** ASSIGNMENT **
Tell how many lines of the material below hold "outline". The reply is that number alone.

INPUT DATA below:

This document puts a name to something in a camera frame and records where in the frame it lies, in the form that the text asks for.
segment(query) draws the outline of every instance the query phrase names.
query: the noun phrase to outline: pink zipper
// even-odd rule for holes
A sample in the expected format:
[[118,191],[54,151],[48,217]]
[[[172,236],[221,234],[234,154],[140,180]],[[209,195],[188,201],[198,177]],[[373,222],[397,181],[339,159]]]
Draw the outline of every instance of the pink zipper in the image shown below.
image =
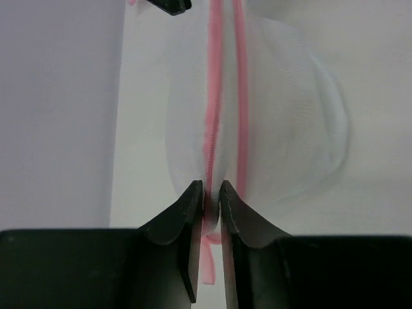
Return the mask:
[[[238,60],[238,165],[236,188],[243,199],[246,191],[247,155],[248,155],[248,69],[247,42],[245,33],[245,15],[242,0],[232,0],[236,34],[236,57]],[[211,214],[211,191],[214,167],[216,140],[218,137],[221,93],[223,87],[223,0],[211,0],[208,38],[208,96],[205,117],[205,140],[203,155],[205,158],[205,203],[203,217]],[[201,238],[201,260],[203,283],[213,285],[216,281],[211,244],[221,244],[219,234],[211,234]]]
[[[223,0],[210,1],[209,37],[207,54],[207,108],[205,117],[205,140],[203,143],[203,155],[205,159],[205,201],[203,217],[210,217],[211,191],[214,167],[214,155],[216,140],[220,125],[222,61],[223,61]],[[208,236],[201,238],[200,258],[202,260],[202,279],[204,284],[214,285],[216,269],[214,266],[212,240]]]

End of INPUT DATA.

** ANSWER BOX **
3